Guidelines limitations
While the guidelines will provide clarity, several limitations remain:
- Non-binding status. As soft law, the Guidelines will not be legally enforceable but will provide for steers to guide the Commission’s (and that of the European AI Office) supervisory approach. This approach should also be followed suit by national authorities.
- Rapid technological evolution. The thresholds and criteria may require frequent updates to keep pace with advances in AI.
- SME impact. Compliance requirements, particularly around documentation and risk management, may be burdensome for smaller-sized providers, despite efforts to simplify assessment (for example, use of training compute).
- Enforcement detail: The guidelines are not expected to fully resolve questions around enforcement mechanisms or penalties for non-compliance.
Osborne Clarke comment
Together with the GPAI Code of Practice, the forthcoming Commission guidelines will supplement the AI Act in order to achieve a harmonised, risk-based regulatory regime for GPAI models in the EU. Both are expected to be published by end of May 2025.

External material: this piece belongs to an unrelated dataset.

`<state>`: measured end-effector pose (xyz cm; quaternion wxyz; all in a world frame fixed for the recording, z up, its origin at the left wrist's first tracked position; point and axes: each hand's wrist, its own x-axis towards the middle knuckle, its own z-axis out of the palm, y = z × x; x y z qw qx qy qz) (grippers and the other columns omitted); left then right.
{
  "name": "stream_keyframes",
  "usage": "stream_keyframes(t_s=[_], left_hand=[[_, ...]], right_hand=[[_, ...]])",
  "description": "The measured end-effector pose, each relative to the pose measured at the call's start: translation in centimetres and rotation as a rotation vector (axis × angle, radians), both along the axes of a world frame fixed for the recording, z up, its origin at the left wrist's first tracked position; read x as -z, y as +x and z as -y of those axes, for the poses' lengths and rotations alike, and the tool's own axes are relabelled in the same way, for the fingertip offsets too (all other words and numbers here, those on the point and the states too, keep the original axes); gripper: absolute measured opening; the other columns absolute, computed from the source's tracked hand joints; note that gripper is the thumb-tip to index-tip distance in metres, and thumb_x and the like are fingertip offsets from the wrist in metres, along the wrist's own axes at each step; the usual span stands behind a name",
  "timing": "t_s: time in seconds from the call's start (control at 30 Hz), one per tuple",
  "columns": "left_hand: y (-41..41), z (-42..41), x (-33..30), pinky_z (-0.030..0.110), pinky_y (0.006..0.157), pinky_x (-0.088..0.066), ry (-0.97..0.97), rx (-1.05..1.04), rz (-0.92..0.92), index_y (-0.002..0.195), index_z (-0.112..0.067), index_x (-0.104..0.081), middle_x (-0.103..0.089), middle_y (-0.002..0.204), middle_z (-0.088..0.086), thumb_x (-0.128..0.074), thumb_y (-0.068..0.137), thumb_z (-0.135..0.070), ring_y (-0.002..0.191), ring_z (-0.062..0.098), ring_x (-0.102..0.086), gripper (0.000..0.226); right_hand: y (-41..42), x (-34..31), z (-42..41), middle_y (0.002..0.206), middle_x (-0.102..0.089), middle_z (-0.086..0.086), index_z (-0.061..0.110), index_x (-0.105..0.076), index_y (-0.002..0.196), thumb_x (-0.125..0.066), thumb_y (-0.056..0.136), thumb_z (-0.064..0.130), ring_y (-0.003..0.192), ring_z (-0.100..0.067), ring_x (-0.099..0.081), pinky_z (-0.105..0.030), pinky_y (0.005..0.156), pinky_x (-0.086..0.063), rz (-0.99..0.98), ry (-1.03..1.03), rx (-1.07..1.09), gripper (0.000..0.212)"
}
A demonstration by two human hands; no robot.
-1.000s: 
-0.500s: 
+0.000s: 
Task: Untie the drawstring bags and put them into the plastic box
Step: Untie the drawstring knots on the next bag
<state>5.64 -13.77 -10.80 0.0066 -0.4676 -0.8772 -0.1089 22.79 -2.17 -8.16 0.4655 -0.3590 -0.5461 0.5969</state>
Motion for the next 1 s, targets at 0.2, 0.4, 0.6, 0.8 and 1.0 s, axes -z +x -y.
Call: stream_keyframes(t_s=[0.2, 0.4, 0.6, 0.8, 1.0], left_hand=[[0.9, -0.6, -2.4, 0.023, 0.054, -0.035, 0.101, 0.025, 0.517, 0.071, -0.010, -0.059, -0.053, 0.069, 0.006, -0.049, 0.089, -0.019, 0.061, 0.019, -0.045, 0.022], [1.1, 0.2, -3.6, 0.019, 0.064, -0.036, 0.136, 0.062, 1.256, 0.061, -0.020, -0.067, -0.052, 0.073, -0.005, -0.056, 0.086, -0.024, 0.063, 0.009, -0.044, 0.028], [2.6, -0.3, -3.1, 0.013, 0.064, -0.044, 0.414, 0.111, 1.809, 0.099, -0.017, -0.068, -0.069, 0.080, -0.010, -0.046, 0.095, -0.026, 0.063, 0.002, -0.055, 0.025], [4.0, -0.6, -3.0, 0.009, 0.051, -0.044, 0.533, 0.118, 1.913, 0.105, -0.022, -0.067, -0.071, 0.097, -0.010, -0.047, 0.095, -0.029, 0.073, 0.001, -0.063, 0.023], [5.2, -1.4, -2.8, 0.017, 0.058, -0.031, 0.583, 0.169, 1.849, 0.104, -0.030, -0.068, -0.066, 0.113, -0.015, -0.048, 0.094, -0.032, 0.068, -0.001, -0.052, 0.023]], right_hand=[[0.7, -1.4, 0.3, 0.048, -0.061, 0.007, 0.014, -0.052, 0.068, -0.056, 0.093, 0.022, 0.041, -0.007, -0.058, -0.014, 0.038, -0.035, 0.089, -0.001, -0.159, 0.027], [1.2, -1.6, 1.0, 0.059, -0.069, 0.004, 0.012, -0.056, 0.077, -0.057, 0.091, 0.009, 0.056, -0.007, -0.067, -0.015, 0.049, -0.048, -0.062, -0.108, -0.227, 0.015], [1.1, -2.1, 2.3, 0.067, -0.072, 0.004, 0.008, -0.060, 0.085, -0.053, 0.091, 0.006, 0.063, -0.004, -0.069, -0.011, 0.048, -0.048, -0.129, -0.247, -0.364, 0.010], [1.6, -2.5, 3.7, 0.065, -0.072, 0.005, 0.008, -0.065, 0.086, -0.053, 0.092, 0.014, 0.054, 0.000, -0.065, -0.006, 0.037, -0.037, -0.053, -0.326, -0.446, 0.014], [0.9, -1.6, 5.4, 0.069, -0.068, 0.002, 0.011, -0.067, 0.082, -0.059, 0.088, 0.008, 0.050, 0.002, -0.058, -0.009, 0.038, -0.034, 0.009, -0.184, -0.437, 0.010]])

By clarifying definitions, compliance pathways and supervisory mechanisms, the guidelines aim to reduce legal uncertainty and foster responsible AI innovation. However, issues such as the protection of intellectual property rights related to training data, as well as clear and well-defined criteria and exceptions for determining regulatory obligations based on the model or its modifications, should be explicitly addressed in the Guidelines. In any case, their non-binding nature and the dynamic landscape of AI technology mean that ongoing adaptation and legal vigilance will be essential.